[Opening Dataset content section]
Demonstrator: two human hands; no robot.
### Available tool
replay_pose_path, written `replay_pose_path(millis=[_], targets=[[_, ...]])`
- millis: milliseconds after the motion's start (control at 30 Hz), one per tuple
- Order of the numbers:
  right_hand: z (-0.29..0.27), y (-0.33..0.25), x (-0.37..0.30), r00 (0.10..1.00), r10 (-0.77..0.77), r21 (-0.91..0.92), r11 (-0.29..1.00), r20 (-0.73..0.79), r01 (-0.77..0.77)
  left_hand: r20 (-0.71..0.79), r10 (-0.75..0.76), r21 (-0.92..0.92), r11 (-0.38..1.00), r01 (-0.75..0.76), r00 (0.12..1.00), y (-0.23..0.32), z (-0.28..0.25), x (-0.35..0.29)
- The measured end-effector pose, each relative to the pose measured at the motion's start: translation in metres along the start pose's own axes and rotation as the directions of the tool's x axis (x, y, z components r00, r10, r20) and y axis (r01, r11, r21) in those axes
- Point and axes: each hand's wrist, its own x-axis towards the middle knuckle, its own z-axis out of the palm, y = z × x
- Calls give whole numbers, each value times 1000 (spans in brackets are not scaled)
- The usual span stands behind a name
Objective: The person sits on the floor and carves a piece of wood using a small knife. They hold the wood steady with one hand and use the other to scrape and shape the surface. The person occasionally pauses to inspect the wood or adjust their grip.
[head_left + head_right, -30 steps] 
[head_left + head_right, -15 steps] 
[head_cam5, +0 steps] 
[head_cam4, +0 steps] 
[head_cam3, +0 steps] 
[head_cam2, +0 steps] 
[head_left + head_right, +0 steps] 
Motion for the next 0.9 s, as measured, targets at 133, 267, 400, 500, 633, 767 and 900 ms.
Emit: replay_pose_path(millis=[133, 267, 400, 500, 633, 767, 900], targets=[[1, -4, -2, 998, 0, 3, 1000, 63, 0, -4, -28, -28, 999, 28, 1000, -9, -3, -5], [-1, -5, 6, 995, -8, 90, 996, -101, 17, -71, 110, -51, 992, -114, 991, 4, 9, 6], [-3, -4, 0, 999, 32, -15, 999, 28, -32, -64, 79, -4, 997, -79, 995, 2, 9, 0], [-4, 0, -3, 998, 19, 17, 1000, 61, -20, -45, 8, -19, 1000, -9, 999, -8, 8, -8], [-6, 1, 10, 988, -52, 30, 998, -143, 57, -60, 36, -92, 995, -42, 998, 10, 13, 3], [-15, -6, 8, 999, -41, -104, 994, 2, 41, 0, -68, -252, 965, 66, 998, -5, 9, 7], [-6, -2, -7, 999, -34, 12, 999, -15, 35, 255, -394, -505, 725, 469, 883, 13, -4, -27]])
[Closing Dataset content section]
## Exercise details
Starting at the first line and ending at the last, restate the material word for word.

## Output of the task
Demonstrator: two human hands; no robot.
### Available tool
replay_pose_path, written `replay_pose_path(millis=[_], targets=[[_, ...]])`
- millis: milliseconds after the motion's start (control at 30 Hz), one per tuple
- Order of the numbers:
  right_hand: z (-0.29..0.27), y (-0.33..0.25), x (-0.37..0.30), r00 (0.10..1.00), r10 (-0.77..0.77), r21 (-0.91..0.92), r11 (-0.29..1.00), r20 (-0.73..0.79), r01 (-0.77..0.77)
  left_hand: r20 (-0.71..0.79), r10 (-0.75..0.76), r21 (-0.92..0.92), r11 (-0.38..1.00), r01 (-0.75..0.76), r00 (0.12..1.00), y (-0.23..0.32), z (-0.28..0.25), x (-0.35..0.29)
- The measured end-effector pose, each relative to the pose measured at the motion's start: translation in metres along the start pose's own axes and rotation as the directions of the tool's x axis (x, y, z components r00, r10, r20) and y axis (r01, r11, r21) in those axes
- Point and axes: each hand's wrist, its own x-axis towards the middle knuckle, its own z-axis out of the palm, y = z × x
- Calls give whole numbers, each value times 1000 (spans in brackets are not scaled)
- The usual span stands behind a name
Objective: The person sits on the floor and carves a piece of wood using a small knife. They hold the wood steady with one hand and use the other to scrape and shape the surface. The person occasionally pauses to inspect the wood or adjust their grip.
[head_left + head_right, -30 steps] 
[head_left + head_right, -15 steps] 
[head_cam5, +0 steps] 
[head_cam4, +0 steps] 
[head_cam3, +0 steps] 
[head_cam2, +0 steps] 
[head_left + head_right, +0 steps] 
Motion for the next 0.9 s, as measured, targets at 133, 267, 400, 500, 633, 767 and 900 ms.
Emit: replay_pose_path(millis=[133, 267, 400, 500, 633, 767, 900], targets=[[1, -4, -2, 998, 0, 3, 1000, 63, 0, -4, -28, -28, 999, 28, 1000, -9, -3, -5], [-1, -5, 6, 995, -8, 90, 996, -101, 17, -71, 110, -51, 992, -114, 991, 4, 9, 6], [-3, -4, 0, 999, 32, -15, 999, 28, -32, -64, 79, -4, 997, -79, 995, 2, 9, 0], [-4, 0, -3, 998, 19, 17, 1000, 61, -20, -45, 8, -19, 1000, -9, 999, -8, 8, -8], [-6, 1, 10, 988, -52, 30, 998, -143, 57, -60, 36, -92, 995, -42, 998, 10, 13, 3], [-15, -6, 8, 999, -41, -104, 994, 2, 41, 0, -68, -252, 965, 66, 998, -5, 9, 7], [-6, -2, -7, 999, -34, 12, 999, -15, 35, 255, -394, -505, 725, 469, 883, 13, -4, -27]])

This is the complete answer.